Crawl Space by Tei Shi
This is the first full-length album from Buenos Aires-born, NYC-based singer and songwriter, Tei Shi. (You know her as the artist behind the 2015 song Bassically—that sultry, club-ready song Grimes called “one of the best pop songs of 2050.”) Get a taste for all the electro-pop hits you can expect on the album by checking out a preview here.
Heartworms by The Shins
The Shins haven’t dropped an album since 2012, so it’s understandable why the music world is kind of freaking out over the upcoming release of Heartworms. What we know about the band’s fifth studio album: it’s partly inspired by Shins’ leader James Mercer’s two young daughters, and it explores “traditional pop themes.”
"Fire at Sea" (Fuocoammare)
Hundreds of thousands of migrants have landed in the Mediterranean island of Lampedusa in recent decades—the subject of director Gianfranco Rosi’s powerful, life-affirming new documentary, —the first nonfiction film to ever win top prize at both the Venice Film Festival and the Berlin International Film Festival. Chronicling the refugee crisis through the eyes of the families who inhabit the island, the film employs careful use of drama and gentle humor to depict the ongoing crisis.
"20th Century Women"
Director Mike Mills’s "20th Century Women" is a heartfelt coming-of-age tale set amid the cultural shifts of late 1970s California. Annette Benning plays Dorothea, a tough-willed, Birkenstock-wearing single mother who enlists the help of a rebellious high schooler (Elle Fanning), and a twenty-four year old photographer and punk music enthusiast (Greta Gerwig) to raise her adolescent son. Watch it for its strong female performances, gorgeous coastal photography, and one of the most awkward family dinner scenes we’ve ever seen.
Director Paul Verhoeven (Basic Instinct, Turkish Delight) is considered one of the most provocative and controversial filmmakers of his generation. His latest release, Elle, centers on a high-powered female CEO (Isabelle Huppert) who seeks revenge after being raped. Thrilling and twisted, this one will have you on the edge of your seat.
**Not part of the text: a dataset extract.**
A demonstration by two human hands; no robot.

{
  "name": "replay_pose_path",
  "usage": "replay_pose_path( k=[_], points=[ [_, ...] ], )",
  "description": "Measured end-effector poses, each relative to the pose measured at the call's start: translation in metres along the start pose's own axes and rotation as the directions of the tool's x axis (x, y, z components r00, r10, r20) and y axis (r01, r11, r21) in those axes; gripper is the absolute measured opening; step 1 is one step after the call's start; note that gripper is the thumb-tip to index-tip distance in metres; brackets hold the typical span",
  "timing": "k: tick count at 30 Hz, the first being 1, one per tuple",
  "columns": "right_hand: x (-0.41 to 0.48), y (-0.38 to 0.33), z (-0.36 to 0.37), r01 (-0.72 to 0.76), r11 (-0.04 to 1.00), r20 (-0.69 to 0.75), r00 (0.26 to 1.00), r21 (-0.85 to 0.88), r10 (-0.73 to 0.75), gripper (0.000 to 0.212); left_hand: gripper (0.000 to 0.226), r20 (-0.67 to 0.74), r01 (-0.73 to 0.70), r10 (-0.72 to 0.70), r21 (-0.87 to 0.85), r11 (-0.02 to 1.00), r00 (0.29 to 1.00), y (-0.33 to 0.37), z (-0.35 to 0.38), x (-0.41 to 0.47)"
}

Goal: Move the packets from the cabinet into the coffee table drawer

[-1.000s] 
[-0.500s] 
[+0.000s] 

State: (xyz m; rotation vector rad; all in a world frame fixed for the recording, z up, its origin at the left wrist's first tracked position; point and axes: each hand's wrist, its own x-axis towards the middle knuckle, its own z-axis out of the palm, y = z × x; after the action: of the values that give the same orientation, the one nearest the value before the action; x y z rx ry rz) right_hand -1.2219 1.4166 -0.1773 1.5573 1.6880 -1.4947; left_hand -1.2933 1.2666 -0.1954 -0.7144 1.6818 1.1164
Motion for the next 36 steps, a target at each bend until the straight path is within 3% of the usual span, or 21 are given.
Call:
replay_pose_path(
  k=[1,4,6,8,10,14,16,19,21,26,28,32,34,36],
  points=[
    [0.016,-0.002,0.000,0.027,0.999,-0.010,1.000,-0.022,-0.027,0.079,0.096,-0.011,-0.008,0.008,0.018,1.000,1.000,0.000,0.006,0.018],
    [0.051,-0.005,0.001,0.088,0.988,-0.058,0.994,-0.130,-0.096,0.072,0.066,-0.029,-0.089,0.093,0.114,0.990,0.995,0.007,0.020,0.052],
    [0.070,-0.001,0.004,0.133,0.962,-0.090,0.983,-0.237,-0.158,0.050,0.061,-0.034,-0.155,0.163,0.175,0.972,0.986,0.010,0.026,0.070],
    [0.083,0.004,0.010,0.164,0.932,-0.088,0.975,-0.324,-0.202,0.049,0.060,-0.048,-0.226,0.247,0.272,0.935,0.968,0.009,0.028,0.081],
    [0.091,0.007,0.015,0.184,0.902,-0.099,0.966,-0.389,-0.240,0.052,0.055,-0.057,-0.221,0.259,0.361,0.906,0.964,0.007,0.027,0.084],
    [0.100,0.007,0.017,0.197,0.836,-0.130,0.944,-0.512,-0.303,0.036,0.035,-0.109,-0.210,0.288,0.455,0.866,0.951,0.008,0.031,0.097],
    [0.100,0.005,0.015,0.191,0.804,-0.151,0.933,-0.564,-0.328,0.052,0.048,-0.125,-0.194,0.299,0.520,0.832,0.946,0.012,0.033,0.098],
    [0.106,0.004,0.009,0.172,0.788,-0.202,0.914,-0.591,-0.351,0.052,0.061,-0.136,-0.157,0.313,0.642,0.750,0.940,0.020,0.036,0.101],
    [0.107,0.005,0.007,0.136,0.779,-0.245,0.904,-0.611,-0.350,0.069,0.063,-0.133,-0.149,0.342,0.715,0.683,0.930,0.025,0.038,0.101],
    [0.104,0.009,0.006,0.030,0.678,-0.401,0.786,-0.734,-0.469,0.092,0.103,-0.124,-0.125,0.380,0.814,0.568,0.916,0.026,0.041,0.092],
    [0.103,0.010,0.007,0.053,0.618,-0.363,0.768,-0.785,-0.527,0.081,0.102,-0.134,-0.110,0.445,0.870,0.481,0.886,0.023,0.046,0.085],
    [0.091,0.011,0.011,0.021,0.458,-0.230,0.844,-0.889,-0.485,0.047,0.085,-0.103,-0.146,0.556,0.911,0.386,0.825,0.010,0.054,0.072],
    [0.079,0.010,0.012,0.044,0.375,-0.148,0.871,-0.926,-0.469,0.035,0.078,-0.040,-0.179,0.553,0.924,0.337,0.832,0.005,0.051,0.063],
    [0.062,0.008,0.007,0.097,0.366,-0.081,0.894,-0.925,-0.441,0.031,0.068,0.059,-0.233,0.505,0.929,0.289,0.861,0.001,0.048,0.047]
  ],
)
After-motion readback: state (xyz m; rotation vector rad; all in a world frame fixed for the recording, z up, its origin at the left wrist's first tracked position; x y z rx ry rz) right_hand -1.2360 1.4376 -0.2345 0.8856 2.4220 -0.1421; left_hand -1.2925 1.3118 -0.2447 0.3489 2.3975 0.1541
Music lovers, this one’s for you. The cool new podcast interviews popular contemporary artists (think: Solange Knowles, James Vincent McMorrow) about the process behind one of their hit songs. You’ll learn what inspired the tune, the real meaning of the lyrics, how it was mixed, and much more. For your first listen, tune into Nicholas Britell, the Oscar-winning composer behind "Moonlight," talk about the film’s score.
You don’t have to be a lawyer to geek out over More Perfect, Radiolab’s new podcast about the rarefied world of the United States Supreme Court. Each episode features a different Supreme Court case—on rulings ranging from marriages to elections—but instead of diving into the arcane details of the case, the focus is on the minds of the Supreme Court justices. You’ll get the dish on political clashes and ideological feuds between the justices—plus, the inside scoop on one case that pushed a Supreme Court justice to a nervous breakdown.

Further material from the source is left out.